There are many other questions that a shop owner may be interested in, but these are just some examples.

We can use perhap with a handful of domain services to answer all of these questions in real time.

All of these services are paying attention to the same events around many of the same entities within the same bounded context, but representing different views (or projections) generated from those events.

Perhap and Elm or React/Redux

The shopping cart example demonstrates how Perhap can be well matched to an Elm or React plus Redux front end.

The basic Elm pattern uses four main parts: the model, an update function that responds to events, a view function that updates the display, and subscriptions that can receive data and events from an external source.

Perhap maintains models (reductions or projections) representing entities within a domain that can become part of an Elm or Redux model as well. Populating that model can be done by querying Perhap for the current state of an entity within a domain. The front end can subscribe to changes over websockets to keep that model fresh in real time, and keep the visitors view of that model up to date in real time. When the user of a web app interacts with entities in the bounded context, they generate new events that are published to Perhap.

Using Perhap

Perhap is a framework library that can be imported into an application to provide for the receipt and distribution of events, persistence of those events, and for answering queries about models.

Perhap can be added to a projects dependencies, configured for the appropriate backend database, and started as an application. The developer then sets up events much like we use routes in a web framework like Phoenix, pattern matching on incoming events and then passing them along with a persisted model to a reducer function. If the reducer relies on more than one model, all of the models can be retrieved and delivered to the reducer. The reducer function returns one transformed model, and zero or more new events for Perhap to distribute.

Perhap maintains routes for receiving new events over HTTP, answering queries for lists of events by event ID or entity ID, delivering models representing entities within a domain, and delivering updates to a model over websockets.

Perhap is Reactive

Perhap is a reactive system and is intended to support and fulfill the expected characteristics of a reactive architecture in several ways.

Responsive Perhap is designed to receive and persist events in 10 milliseconds or less, typically 3 or 4 milliseconds.

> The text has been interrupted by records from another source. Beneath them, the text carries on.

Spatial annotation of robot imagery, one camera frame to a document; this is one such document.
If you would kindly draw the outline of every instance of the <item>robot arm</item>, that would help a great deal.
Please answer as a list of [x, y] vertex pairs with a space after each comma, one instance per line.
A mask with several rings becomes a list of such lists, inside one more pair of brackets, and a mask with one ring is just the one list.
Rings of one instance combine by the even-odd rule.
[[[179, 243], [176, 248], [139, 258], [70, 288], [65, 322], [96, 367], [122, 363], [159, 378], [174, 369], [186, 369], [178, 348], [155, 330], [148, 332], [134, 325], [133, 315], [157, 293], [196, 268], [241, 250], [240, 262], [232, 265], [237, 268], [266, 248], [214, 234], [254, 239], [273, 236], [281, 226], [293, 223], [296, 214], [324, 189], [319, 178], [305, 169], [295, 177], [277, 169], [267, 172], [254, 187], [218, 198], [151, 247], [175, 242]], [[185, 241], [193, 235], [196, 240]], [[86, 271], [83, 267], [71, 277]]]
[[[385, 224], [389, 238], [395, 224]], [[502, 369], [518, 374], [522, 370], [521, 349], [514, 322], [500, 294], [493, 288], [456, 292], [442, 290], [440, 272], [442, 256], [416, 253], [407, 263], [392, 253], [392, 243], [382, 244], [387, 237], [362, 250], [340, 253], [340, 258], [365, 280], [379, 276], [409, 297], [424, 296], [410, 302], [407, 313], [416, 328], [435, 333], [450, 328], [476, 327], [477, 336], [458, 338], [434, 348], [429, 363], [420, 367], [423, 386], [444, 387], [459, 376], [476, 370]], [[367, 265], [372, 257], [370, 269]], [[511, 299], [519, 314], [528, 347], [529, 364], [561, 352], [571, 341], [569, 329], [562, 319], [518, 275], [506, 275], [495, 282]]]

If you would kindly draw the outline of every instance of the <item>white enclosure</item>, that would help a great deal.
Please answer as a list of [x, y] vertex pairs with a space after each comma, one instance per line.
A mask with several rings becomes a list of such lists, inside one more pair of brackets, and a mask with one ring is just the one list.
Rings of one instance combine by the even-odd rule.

Once an event is received, it will pass it to subscribed services along with their models. As pure functions, those services are typically also able to perform reductions in a responsive, predictable, and consistent manner so that the full loop from receiving an event to delivering an updated model can be considered reactive.

Resilient Perhap uses back ends based on the Dynamo Paper for persisting both events and models. So far, versions have been built using Riak, DynamoDB, and Cassandra. The Perhap API and domain services are implemented using a stateless pattern that can be distributed across an arbitrary number of nodes without need for coordination beyond load balancing.

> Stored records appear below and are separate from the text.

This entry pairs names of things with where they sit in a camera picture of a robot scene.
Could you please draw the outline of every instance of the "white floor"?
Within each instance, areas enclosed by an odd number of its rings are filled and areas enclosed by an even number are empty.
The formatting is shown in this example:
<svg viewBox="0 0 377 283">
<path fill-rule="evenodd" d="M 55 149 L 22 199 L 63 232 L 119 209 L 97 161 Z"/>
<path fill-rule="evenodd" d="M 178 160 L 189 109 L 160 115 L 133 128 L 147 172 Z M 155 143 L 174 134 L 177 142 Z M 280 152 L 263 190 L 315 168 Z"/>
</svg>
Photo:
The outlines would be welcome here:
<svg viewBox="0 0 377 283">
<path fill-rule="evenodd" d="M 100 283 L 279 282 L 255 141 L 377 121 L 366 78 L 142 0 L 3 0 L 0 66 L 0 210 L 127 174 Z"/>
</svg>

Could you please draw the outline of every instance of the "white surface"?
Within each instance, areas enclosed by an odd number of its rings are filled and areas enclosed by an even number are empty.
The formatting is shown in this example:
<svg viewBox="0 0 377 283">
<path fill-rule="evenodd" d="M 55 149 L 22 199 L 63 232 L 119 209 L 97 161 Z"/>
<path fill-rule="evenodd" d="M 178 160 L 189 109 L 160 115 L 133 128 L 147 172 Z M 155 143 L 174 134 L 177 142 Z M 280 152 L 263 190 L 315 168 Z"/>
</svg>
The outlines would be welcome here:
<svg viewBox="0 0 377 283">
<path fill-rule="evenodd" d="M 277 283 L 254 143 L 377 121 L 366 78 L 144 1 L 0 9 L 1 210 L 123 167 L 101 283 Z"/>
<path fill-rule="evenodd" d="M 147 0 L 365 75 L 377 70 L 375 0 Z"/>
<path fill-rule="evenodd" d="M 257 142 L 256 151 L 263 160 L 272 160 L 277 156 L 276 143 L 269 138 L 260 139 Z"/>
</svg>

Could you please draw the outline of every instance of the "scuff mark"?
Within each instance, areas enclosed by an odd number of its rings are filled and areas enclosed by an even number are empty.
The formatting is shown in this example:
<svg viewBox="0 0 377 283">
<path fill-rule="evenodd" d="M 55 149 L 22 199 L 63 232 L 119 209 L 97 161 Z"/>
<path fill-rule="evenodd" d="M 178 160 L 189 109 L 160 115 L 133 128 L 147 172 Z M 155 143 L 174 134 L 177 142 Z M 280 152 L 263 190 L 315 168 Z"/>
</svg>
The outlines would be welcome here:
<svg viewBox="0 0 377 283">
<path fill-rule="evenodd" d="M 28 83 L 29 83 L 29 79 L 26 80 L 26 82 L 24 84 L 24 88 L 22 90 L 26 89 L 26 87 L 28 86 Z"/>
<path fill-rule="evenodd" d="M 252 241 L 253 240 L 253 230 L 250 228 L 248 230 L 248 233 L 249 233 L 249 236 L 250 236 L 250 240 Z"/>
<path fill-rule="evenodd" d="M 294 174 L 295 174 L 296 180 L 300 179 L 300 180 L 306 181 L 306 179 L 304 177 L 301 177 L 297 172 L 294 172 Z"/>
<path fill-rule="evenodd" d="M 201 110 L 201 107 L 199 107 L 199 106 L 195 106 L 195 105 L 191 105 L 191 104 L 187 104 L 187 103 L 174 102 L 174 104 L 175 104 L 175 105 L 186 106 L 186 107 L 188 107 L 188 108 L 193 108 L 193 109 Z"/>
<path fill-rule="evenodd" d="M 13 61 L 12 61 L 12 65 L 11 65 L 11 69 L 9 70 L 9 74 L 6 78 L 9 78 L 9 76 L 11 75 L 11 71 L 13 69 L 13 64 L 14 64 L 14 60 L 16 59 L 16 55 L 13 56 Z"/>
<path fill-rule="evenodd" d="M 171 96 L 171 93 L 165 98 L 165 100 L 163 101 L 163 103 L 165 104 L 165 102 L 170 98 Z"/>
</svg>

Elastic Perhap's API, database back end, and reducers are designed to push any contention points or bottlenecks down to the level of an individual entity within a bounded context, which is then managed as back pressure. As a framework, Perhap runs domain services (reducers) as separate processes only in response to an event, and the process is terminated when the reduction is complete. Perhap is fully event driven, making monitoring easy both on a standard level (analytics around events and models are provided out of the box) and custom level (domain specific modelling of events and services requires only deploying another reducer and subscribing to relevant system or domain events.)

Event driven Perhap's core abstraction is the event, both internally and externally. These asynchronous messages support an architecture that is inherently location transparent, loosely coupled, and isolated.